* _Task brief_:
Transcribe, word for word, every line from the one containing "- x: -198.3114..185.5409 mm" through the final line of the records, and omit the pictures.

* _Source records_:
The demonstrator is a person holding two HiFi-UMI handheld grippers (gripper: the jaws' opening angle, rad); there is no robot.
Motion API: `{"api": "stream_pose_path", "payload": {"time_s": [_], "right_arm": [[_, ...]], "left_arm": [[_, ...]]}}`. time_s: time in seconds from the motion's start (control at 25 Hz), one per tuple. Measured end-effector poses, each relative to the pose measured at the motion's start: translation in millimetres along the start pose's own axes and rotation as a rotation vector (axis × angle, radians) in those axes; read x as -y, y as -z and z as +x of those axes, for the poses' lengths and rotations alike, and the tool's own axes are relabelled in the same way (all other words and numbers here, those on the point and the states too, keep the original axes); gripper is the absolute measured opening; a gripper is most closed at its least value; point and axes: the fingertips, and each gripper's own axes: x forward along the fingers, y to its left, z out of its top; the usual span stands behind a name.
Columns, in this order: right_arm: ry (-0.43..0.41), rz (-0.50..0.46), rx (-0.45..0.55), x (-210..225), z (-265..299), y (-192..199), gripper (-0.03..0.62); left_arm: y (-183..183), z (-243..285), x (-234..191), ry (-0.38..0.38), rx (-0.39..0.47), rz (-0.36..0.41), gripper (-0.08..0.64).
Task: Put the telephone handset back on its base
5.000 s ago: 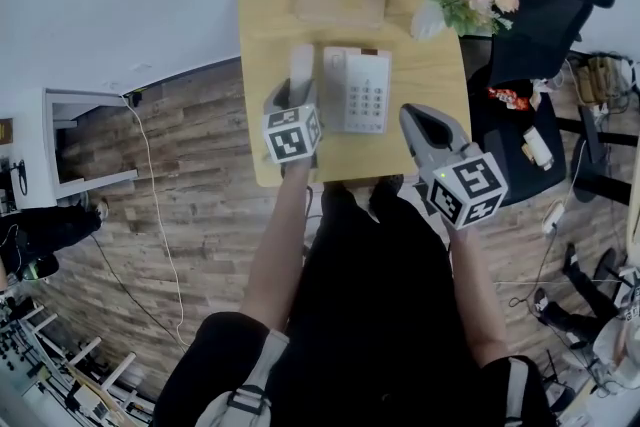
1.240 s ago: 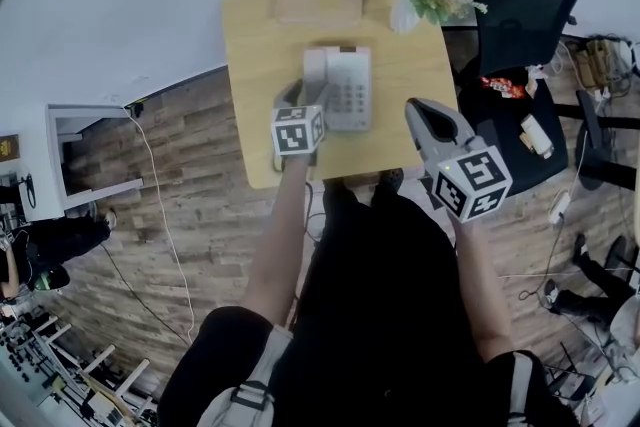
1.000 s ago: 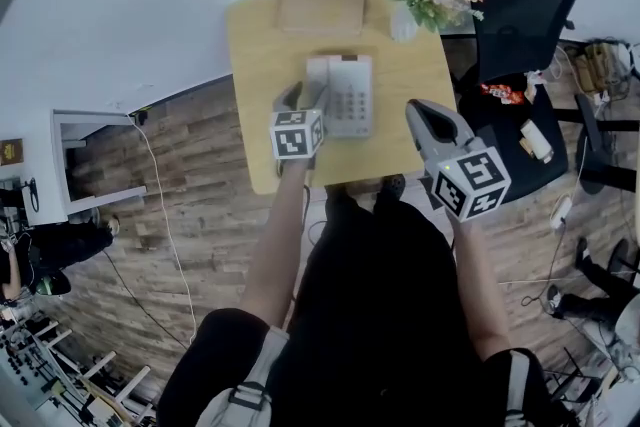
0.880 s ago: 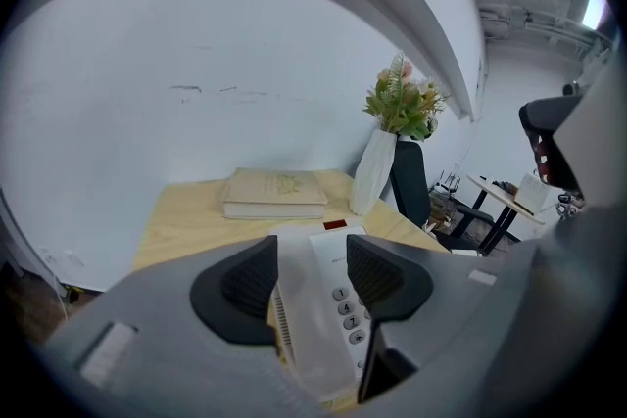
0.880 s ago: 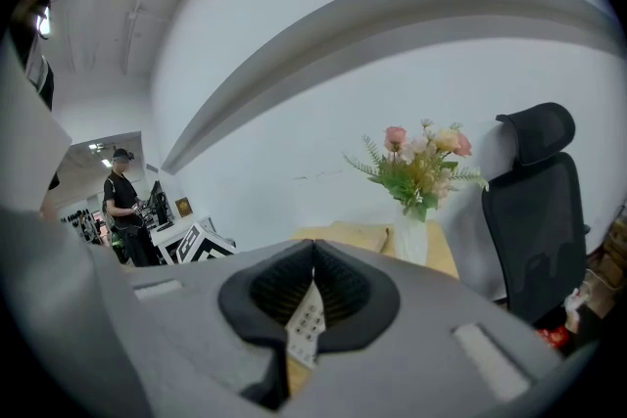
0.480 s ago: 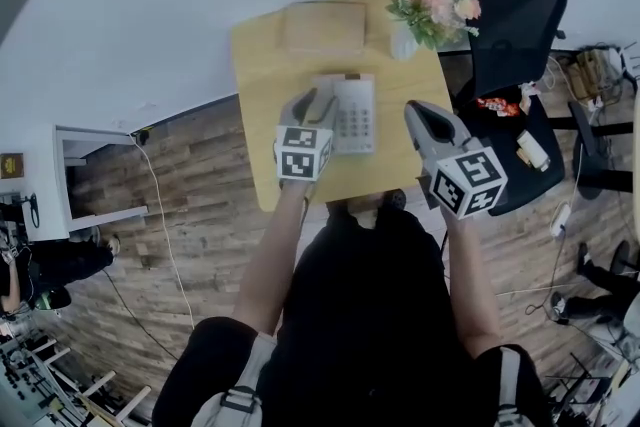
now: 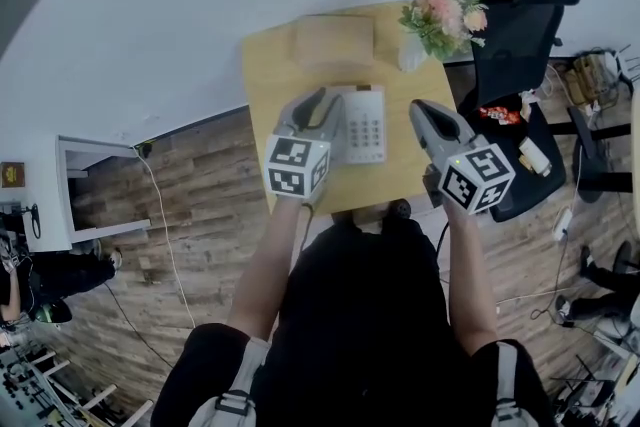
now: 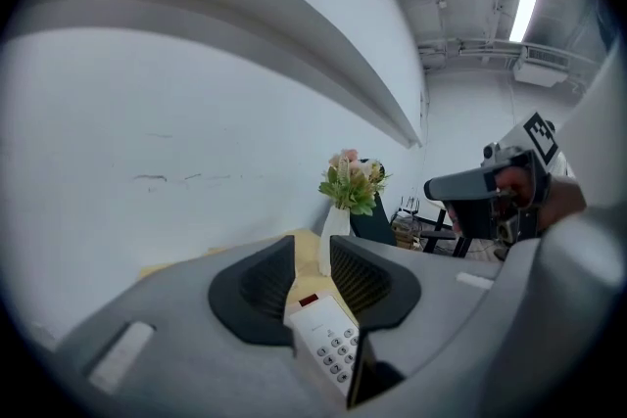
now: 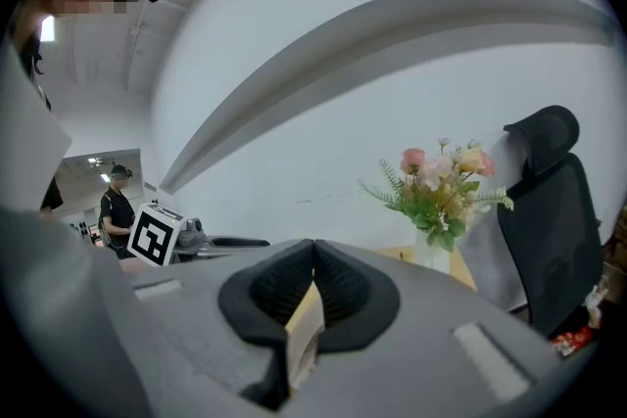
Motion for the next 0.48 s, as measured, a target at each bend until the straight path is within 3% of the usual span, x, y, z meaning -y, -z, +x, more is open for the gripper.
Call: {"api": "stream_pose_path", "payload": {"time_s": [0.48], "right_arm": [[-0.017, -0.001, 0.027, -26.8, 11.0, -3.6, 0.003]], "left_arm": [[-31.5, -41.5, -1.6, 0.066, 0.091, -0.021, 0.048]]}}
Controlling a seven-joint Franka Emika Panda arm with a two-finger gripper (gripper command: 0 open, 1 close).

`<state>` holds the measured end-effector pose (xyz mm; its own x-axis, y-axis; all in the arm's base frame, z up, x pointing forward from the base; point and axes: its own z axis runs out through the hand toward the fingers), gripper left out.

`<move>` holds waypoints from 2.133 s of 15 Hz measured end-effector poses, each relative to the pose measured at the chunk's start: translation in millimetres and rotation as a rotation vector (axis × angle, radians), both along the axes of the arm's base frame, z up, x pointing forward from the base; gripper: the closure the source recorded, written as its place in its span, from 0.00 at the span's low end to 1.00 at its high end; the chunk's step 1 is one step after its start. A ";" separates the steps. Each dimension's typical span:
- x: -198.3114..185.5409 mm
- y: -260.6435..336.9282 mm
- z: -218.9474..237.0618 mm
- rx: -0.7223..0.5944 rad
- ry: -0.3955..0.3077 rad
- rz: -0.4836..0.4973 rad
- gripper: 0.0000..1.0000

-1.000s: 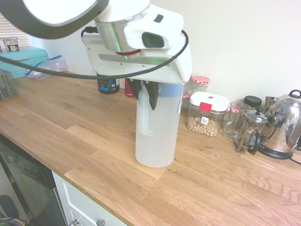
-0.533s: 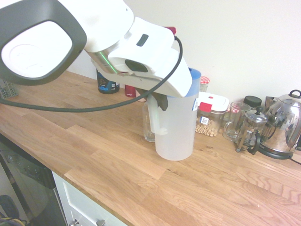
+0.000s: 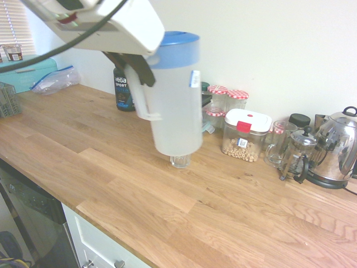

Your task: Pour me some water

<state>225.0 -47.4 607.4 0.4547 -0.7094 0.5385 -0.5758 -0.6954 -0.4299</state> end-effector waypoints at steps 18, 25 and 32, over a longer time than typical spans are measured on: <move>113.7 267.2 -149.3 0.049 0.064 0.200 1.00; 163.6 273.9 -145.6 0.053 0.100 0.190 0.00; 157.7 272.8 -144.3 0.039 0.170 0.190 0.00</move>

* _Output for this exercise_:
- x: -198.3114..185.5409 mm
- y: -260.6435..336.9282 mm
- z: -218.9474..237.0618 mm
- rx: -0.7223..0.5944 rad
- ry: -0.3955..0.3077 rad
- rz: -0.4836..0.4973 rad
- gripper: 0.0000..1.0000

-1.000s: 
-0.533s: 
+0.000s: 

Your task: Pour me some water

<state>225.0 -47.4 607.4 0.4547 -0.7094 0.5385 -0.5758 -0.6954 -0.4299</state> end-effector waypoints at steps 18, 25 and 32, over a longer time than typical spans are measured on: <move>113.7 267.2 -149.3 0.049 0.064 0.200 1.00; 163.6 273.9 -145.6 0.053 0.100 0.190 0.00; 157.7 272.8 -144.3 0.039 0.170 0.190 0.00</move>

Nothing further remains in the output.